[BRIEF]
A faithful, picture-free copy of the listing below is required.

[COLLECTED MATERIAL]
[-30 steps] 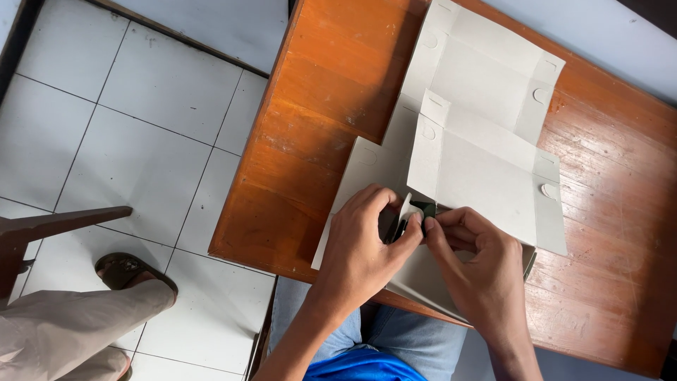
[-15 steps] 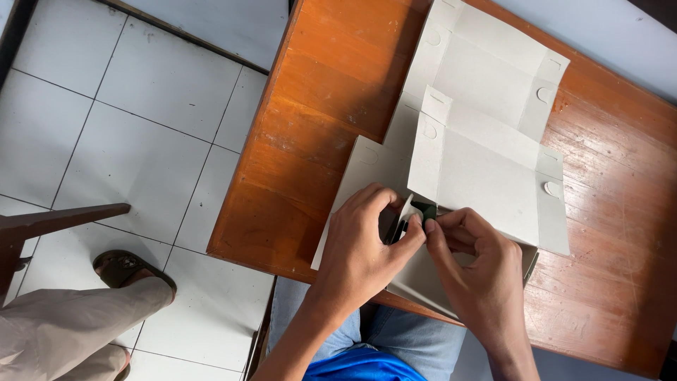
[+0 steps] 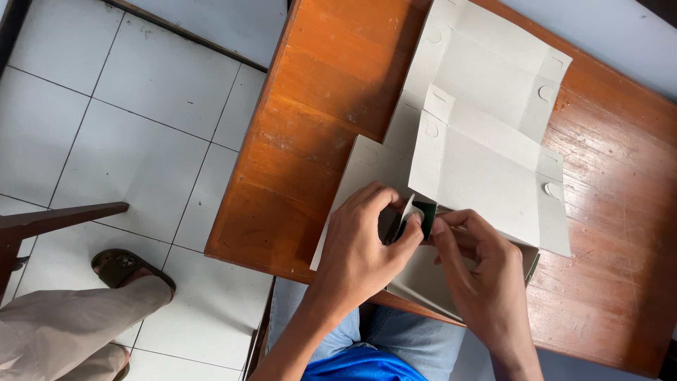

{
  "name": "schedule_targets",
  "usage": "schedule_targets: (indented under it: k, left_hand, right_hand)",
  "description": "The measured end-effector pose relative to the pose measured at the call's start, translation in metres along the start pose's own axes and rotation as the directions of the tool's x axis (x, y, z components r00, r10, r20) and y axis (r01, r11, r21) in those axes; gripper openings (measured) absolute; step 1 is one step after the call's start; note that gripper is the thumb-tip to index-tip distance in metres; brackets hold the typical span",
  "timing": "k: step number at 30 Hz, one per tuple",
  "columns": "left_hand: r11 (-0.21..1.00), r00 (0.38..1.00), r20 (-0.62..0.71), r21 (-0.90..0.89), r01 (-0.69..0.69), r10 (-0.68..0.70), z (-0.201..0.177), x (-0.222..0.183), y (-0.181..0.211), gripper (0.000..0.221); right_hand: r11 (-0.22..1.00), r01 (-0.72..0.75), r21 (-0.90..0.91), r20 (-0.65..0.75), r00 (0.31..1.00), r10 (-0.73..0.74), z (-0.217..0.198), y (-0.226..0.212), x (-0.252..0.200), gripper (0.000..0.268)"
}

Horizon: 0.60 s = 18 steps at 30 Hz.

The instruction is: Assembling a cardboard box by folding along scored lines and tucking in the flaps.

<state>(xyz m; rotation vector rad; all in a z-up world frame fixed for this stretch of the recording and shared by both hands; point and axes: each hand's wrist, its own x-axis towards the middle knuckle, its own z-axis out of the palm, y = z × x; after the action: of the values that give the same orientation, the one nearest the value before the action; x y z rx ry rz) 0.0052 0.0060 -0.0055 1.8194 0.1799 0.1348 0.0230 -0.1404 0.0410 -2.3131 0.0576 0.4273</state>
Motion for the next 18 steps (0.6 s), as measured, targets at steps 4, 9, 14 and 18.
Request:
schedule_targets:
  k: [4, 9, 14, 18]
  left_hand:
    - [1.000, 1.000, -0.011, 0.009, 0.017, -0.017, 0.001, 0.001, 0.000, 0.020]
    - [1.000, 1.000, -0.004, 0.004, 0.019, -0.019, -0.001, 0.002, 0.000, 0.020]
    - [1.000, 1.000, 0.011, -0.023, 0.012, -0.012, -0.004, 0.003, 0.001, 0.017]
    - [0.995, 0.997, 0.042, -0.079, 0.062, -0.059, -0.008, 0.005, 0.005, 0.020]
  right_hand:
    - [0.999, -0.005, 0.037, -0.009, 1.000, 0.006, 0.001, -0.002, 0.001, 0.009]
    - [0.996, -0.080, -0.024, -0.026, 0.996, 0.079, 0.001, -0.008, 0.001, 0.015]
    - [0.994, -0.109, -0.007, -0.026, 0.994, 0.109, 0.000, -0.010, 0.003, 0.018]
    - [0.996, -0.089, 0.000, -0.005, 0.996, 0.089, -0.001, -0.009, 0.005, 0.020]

[ANSWER SPACE]
[-30 steps] 
[-15 steps] 
[+0 steps] 

{
  "name": "schedule_targets",
  "usage": "schedule_targets: (indented under it: k, left_hand, right_hand)",
  "description": "The measured end-effector pose relative to the pose measured at the call's start, translation in metres along the start pose's own axes and rotation as the directions of the tool's x axis (x, y, z components r00, r10, r20) and y axis (r01, r11, r21) in those axes; gripper openings (measured) absolute; step 1 is one step after the call's start; note that gripper is the thumb-tip to index-tip distance in metres; brackets hold the typical span",
  "timing": "k: step number at 30 Hz, one per tuple",
  "columns": "left_hand: r11 (-0.21..1.00), r00 (0.38..1.00), r20 (-0.62..0.71), r21 (-0.90..0.89), r01 (-0.69..0.69), r10 (-0.68..0.70), z (-0.201..0.177), x (-0.222..0.183), y (-0.181..0.211), gripper (0.000..0.221); right_hand: r11 (-0.22..1.00), r01 (-0.72..0.75), r21 (-0.90..0.91), r20 (-0.65..0.75), r00 (0.31..1.00), r10 (-0.73..0.74), z (-0.217..0.198), y (-0.226..0.212), x (-0.252..0.200), gripper (0.000..0.268)"
}

Horizon: 0.60 s = 18 steps at 30 Hz.

The instruction is: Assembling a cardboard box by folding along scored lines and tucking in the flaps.

<state>(xyz m; rotation vector rad; all in a z-up world frame fixed for this stretch of the recording and shared by both hands; point and axes: each hand's wrist, its own x-axis towards the middle knuckle, its own z-axis out of the palm, y = z × x; after the action: of the values that give the same orientation, the one nearest the value before the action; x y z rx ry rz) 0.0052 0.0060 -0.0055 1.8194 0.1799 0.1348 0.0230 -0.1404 0.0410 -2.3131 0.0576 0.4273</state>
Motion for the next 18 steps (0.6 s), as measured, targets at steps 4, 9, 14 and 18.
Request:
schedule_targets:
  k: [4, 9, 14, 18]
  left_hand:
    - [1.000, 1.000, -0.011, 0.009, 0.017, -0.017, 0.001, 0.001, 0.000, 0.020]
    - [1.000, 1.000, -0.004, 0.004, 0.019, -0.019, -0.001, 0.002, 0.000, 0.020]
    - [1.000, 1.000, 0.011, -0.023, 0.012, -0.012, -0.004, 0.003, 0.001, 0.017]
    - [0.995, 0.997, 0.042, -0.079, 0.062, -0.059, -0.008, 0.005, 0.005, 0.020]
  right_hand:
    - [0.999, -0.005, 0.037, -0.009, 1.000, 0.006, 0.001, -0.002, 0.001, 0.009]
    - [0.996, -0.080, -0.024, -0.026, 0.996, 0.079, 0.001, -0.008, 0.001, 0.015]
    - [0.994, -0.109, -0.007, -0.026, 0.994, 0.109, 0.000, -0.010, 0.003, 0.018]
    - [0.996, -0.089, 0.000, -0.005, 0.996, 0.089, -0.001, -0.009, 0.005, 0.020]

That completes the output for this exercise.